Due to runtime inspection done by the different methods of guava, this will actually result in cloning the internal array and hand it directly over to ImmutableList - nearly the same as directly handing over the Array to ImmutableList.copyOf(Array). Its nearly the same for most of the other toXXX Methods. Even transformations could perform extremely well (see #1413 for a potential optimization).

This brought me to an idea: Couldn't FluentIterable be more or less just used as a generic collection converter to create datastructures?

To test this out, I created a class Sequences which defines these few methods:

static FluentIterable seq(E e1, E e2, E e3, .. etc up to 10, then varargs)
static FluentIterable view(E[] iterable)
static FluentIterable view(Iterable<E> iterable)
static FluentIterable concat(Iterable<? extends E> a, Iterable<? extends E> b)

- seq() is used as an nulltolerant alternative to ImmutableList.of() to obtain a FluentIterable of 1..n elements.
- view() allows it to convert any iterable or seq ad-hoc to whatever is needed. The name could be changed to from() or whatever else seems to sound good.
- concat(): FluentIterable.from(Iterables.concat(a, b));

Using this static import via eclipse static favorites allows for some pretty nice, effective and concise coding:

Need an immutable collection?
ImmutableSet<Type> list = view(iterable,array).toSet()

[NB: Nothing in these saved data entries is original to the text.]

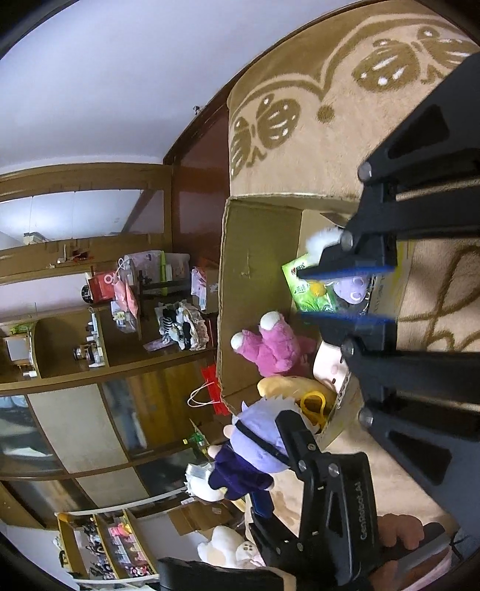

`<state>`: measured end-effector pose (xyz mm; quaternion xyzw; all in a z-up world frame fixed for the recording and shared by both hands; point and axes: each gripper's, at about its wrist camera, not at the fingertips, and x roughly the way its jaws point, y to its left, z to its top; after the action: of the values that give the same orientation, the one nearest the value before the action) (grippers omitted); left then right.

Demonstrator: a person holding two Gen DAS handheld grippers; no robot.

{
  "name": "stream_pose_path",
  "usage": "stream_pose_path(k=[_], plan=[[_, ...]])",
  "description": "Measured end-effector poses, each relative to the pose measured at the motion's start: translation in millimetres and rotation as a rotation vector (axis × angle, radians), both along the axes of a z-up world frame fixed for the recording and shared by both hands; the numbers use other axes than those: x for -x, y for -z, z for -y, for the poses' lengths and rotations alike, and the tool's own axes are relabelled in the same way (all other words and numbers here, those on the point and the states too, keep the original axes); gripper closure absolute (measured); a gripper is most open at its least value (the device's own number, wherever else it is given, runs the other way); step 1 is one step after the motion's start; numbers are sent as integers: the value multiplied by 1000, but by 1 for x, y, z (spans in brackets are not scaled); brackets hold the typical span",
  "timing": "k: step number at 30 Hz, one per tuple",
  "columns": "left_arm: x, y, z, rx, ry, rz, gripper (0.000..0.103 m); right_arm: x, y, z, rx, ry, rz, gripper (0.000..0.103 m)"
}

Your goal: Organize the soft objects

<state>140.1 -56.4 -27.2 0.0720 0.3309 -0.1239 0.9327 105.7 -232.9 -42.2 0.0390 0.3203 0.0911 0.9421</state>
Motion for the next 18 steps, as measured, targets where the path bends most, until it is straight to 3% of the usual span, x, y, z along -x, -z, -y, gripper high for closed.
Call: stream_pose_path(k=[6,9,18], plan=[[10,-11,-2,-5,-8,38,6,9,-9,4,-8,21,22,71],[17,-18,-5,4,-9,66,6,14,-15,4,-14,30,35,57],[36,-40,-21,44,-45,121,5,29,-30,5,-10,49,64,50]])
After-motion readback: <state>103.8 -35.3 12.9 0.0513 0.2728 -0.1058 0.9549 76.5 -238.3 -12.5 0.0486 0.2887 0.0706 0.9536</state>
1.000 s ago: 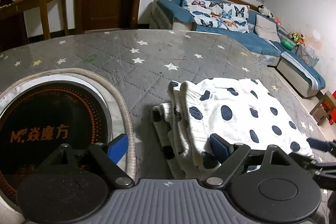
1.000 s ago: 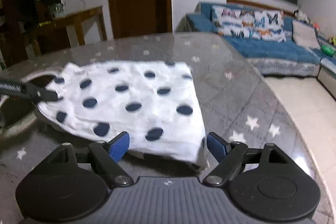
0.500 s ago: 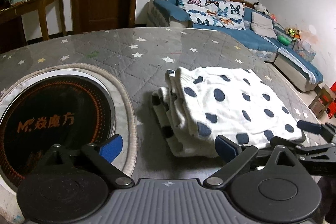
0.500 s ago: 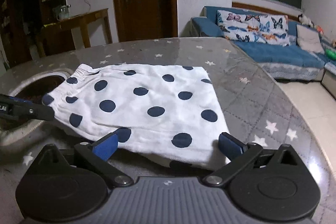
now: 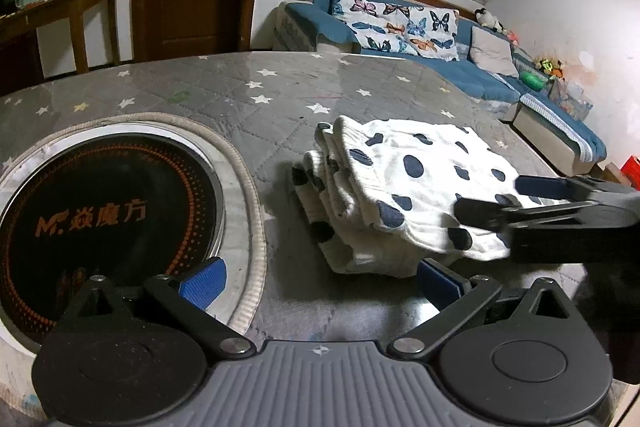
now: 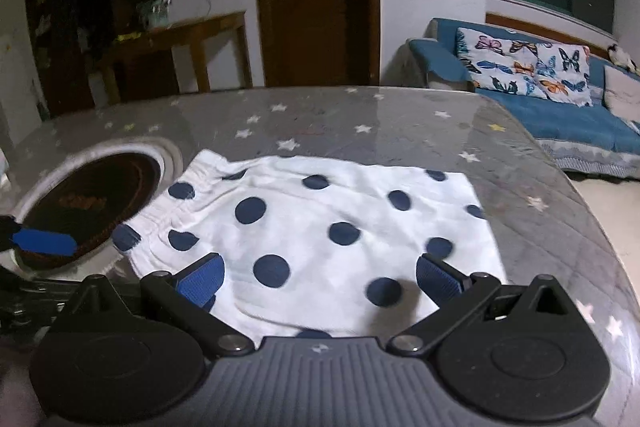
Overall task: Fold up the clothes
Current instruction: 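Press the folded pants flat with the right gripper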
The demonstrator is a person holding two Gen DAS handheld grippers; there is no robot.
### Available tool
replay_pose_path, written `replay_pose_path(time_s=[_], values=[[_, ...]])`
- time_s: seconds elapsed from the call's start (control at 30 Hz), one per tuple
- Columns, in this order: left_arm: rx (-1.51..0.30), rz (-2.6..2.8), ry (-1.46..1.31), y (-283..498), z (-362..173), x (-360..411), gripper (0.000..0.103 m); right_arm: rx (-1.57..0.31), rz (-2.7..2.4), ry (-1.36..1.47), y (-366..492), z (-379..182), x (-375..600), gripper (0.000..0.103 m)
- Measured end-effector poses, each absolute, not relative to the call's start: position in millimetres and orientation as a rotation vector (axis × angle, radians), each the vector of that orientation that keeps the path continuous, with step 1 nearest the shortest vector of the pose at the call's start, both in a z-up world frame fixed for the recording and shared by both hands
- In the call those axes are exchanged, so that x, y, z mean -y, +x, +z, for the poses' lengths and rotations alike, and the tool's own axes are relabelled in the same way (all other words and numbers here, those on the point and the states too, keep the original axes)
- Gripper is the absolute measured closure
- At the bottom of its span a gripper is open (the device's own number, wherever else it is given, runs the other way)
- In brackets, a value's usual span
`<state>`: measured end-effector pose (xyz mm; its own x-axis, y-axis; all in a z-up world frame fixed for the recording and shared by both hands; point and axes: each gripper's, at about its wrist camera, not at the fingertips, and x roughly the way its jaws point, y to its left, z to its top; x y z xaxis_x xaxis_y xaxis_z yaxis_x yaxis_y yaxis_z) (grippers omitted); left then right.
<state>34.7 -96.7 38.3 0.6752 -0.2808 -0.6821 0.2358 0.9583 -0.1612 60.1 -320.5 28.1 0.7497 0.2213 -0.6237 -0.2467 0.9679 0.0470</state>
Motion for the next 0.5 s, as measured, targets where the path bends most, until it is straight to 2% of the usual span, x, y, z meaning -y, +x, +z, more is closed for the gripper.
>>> replay_pose_path(time_s=[0.2,0.5], values=[[-0.774,-0.293,-0.060,33.9,36.6,93.2,0.000,-0.734,0.269,-0.089,73.7,11.5,304.3,0.000],[-0.787,-0.279,-0.053,34.3,27.9,90.1,0.000,-0.689,0.278,-0.030,95.9,36.6,304.7,0.000]])
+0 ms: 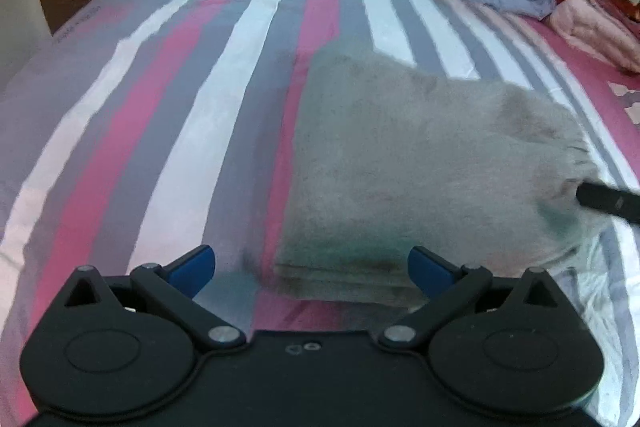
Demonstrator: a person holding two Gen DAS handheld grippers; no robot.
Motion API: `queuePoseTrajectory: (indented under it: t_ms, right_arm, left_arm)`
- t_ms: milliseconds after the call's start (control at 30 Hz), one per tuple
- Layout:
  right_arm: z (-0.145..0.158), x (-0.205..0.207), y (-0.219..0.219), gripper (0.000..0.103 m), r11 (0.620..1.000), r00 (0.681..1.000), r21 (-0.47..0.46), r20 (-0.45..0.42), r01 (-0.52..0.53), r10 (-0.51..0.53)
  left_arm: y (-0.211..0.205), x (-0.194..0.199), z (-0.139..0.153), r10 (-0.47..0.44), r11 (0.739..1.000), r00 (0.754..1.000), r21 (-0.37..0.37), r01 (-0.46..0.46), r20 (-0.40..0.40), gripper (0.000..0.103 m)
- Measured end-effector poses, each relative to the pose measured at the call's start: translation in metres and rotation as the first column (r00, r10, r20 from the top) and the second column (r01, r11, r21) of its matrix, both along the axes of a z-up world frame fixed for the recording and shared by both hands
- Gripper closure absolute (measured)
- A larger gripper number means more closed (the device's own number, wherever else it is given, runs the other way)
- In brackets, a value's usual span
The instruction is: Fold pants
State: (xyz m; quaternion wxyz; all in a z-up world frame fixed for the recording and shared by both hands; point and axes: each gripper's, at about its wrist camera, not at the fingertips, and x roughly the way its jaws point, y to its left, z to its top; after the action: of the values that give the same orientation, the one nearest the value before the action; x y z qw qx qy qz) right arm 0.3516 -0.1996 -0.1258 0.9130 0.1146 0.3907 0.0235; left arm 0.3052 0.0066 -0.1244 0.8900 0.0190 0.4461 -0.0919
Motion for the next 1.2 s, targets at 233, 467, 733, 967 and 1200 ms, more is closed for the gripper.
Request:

Need a modifiable instead?
List<Type> list = view(iterable, array).copyInto(new ArrayList<Type>());

Want to iterate over some test values, including null?
for (String test : seq("first", "second", null)){ // do some assertions etc

Want to merge two iterables into a SortedList?
concat(iterable1, iterable2).toSortedList(Ordering.natural())

And so on...

What does it give? It allows it to leverage nearly all iterable functions from java's and guava's collection library in a fluent way without needing to know all pitfalls or special calls - like using Ordering.immutableSortedCopy to get the sortedList. Also, in the case of Sorted Collections, this forces the user to specify the comparator to use.

From a designer's perspective, do you think it is a good idea to introduce a class with these static methods and encourage all programmer's to use them where possible to create immutable the datastructures by a combination of view().toXX() where appropiate?